Pro musicians and orchestras are still recorded every single day all around the world. You hear them in your music, movies, TV shows... They aren't going anywhere
@@dugroz if they hadn't done this, they would never have finished the songs that relied on that tape. Then Saturday Night Fever would have never sounded the way it did and perhaps never would be as big as what it became.
Seriously? Even though the song was built track by track, who do you think played the parts? Robots?
yeah, who needs live musicians anyway
Albhy Galuteb is a brilliant musician
Actually the Beatles had already done this on ‘tomorrow never knows’

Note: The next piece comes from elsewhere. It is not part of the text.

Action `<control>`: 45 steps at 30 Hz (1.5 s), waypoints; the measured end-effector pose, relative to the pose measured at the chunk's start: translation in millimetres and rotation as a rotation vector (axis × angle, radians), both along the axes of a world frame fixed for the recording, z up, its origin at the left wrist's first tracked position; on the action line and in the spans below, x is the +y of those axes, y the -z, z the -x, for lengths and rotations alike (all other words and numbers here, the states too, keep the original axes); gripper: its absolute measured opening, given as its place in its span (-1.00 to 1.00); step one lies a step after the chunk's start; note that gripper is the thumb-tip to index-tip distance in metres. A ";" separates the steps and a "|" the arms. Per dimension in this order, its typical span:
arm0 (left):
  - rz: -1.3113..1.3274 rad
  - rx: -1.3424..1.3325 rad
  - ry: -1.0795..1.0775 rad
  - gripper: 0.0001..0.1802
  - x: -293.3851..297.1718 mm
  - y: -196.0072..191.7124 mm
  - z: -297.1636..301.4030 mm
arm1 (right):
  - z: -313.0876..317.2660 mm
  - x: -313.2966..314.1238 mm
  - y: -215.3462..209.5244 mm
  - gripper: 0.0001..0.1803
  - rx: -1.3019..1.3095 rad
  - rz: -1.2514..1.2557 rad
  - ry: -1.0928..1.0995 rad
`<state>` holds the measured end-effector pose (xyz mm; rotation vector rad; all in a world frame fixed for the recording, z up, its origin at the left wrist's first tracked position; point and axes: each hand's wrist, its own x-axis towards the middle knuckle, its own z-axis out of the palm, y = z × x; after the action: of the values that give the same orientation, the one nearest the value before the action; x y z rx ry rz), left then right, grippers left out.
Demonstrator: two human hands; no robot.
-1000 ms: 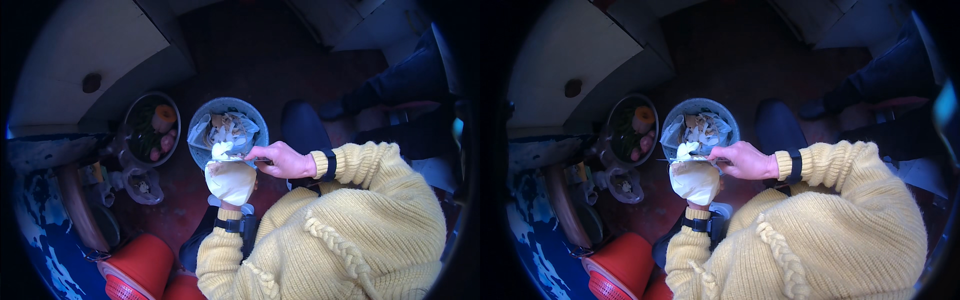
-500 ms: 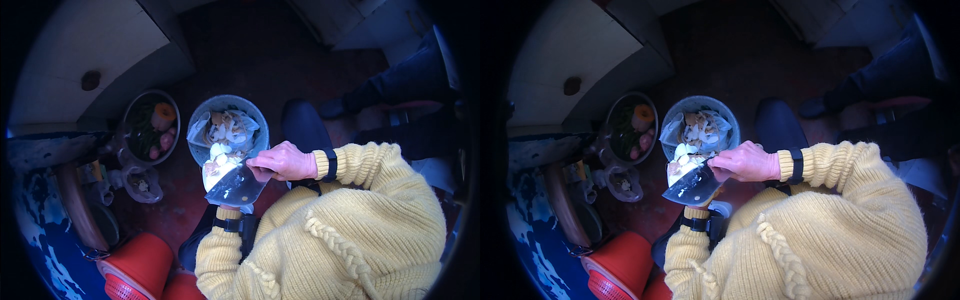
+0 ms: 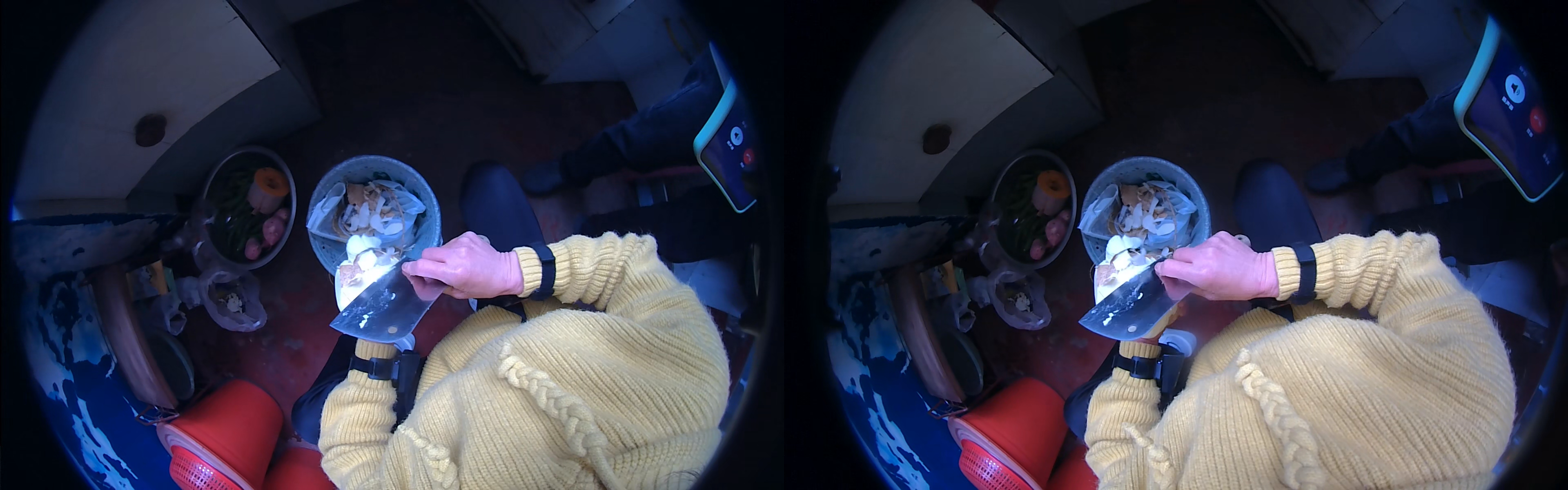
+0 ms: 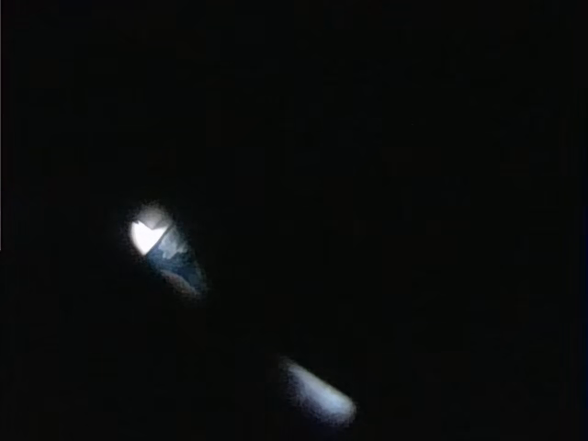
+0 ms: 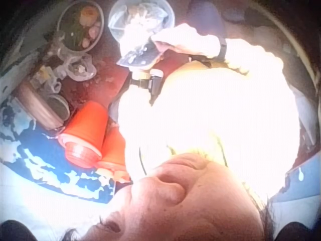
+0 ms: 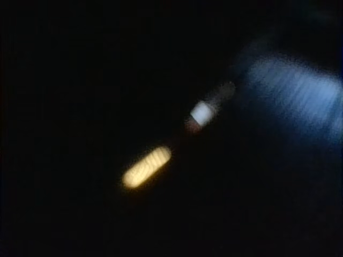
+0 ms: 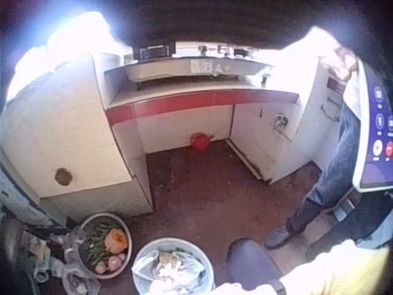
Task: The person sits on the floor and uses a knife to peel the outer skin of a white root vegetable, rotating it to remove strips of peel that fall into a nearby basket. The peeled vegetable is held in the left hand while the right hand guides the knife.
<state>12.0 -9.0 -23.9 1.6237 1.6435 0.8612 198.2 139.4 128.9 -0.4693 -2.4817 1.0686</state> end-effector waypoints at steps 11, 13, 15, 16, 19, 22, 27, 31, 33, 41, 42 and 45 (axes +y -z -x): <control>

Bollocks. The Beatles never did any of this actually. You don't know what you're talking about.
I mean the drum loop on tomorrow never knows.
Calm down
@@minniehillbrook8911 go read Geoff Emerick's book. He was the engineer on Revolver.

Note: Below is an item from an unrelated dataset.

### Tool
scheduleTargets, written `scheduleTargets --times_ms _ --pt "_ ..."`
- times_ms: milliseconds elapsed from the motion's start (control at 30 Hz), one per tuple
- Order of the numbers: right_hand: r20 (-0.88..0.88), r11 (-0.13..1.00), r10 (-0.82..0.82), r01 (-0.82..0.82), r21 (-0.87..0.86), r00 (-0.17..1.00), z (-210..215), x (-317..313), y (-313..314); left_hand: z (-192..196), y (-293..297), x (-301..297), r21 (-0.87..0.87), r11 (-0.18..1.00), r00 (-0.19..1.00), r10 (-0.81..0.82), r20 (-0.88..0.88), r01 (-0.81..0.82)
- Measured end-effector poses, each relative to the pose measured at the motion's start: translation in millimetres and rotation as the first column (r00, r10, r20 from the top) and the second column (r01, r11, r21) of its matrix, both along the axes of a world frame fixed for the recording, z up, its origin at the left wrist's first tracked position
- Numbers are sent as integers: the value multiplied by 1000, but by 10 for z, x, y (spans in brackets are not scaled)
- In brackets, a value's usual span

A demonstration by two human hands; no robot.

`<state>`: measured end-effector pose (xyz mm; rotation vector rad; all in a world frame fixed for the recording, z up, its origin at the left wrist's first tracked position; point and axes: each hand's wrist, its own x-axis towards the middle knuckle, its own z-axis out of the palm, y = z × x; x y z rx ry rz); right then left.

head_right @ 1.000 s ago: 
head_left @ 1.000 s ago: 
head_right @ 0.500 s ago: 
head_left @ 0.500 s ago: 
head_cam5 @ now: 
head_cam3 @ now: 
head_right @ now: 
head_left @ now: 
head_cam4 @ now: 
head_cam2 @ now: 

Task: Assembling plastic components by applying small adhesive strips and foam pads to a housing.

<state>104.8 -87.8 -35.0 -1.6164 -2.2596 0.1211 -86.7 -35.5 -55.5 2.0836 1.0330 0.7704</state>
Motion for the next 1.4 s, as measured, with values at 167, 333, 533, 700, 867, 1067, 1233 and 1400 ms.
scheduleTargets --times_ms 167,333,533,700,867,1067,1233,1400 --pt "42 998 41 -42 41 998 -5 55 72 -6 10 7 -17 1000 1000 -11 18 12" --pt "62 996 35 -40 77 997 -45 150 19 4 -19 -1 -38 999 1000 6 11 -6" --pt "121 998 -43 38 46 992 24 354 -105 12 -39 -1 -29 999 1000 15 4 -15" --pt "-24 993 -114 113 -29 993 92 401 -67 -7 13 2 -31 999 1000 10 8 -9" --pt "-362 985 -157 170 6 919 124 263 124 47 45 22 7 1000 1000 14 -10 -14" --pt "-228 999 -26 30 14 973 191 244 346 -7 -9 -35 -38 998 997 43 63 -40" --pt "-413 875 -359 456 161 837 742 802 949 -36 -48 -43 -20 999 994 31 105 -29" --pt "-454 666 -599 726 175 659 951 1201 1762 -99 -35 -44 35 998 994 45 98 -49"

Yup. And they did it 10 years before the Bee Gees
Losers always trying to get a piece of the Beatles fame. "I did this, I did that..." Writing a book doesn't make it true.
It all makes sense now ... There were no aliens playing. Today we are reinventing the wheel again, making noise ...
The drum of this song are played by steve gadd. Include of words, how deep is your love, night fever and i started a joke. But he'd still love tony williams, i dont know why even he's a level
A bit like watching the creation of Frankenstein's monster.
1:34 I lost it.
that's nuts. Making a tape loop and running it across the room over a metal bar....
What docco Is this?
I had no idea it was a drum loop. Crazy seeing the guy on the other side of the room keeping the tape steady. Did it really need to be that long to hold just two measures of music?
Yeah as the tape was 20ft long.
These people should at the background should get royalty fee from Barry because they play impt role in their music. Mr Barry should give millions to his music assistants.
Are you sure they haven't gotten it?
Nonsense. It's nothing to do with Barry to pay them 'millions', it's the record company that does that. And by the way, Barry himself was already involved in the process of choosing the right beat to tape together. And you won't get millions unless you actually write the song. They have made enough to retire on anyway.
Albhy Galuthen AND Karl Richardson were Karlbhy production ,the producers AND engineers of the BeeGees albums, Andy Gibb's albums, Bárbra Streisand's Guilty álbum, Dionne Warwick's Heartbreaker AND many more, their name Is duly AND prominentely credited in the Vinyl, cassettes, cds, and I'm sure they were well paid by the récord company RSO/Polydor, those albums sold hundreds of millions
ok, but the lyrics were recorded in the main staircase of the Chateau d'Hérouville France. the sound of this castle is exceptional
ok, mais les paroles ont été enregistré dans l'escalier principal du chateau d'Hérouville France. la sonorité de ce chateau est exceptionnelle.
I had no idea.
Tomorrow Never Knows has left the chat
Anyone know if those guys got any writing credit?
Albhy Galuthen AND Karl Richardson were Karlbhy production,credited as the main producers AND engineers on the Beegees albums, Andy Gibbs albums, Barbra Streisand's Guilty AND a Lot More, The Beegees were the writers of the songs
They won Grammys for producing the Saturday Night Fever album, and I believe Galuten was credited for the string arrangements.
Llegué acá por el video de Shauntrack donde deconstruye esta canción.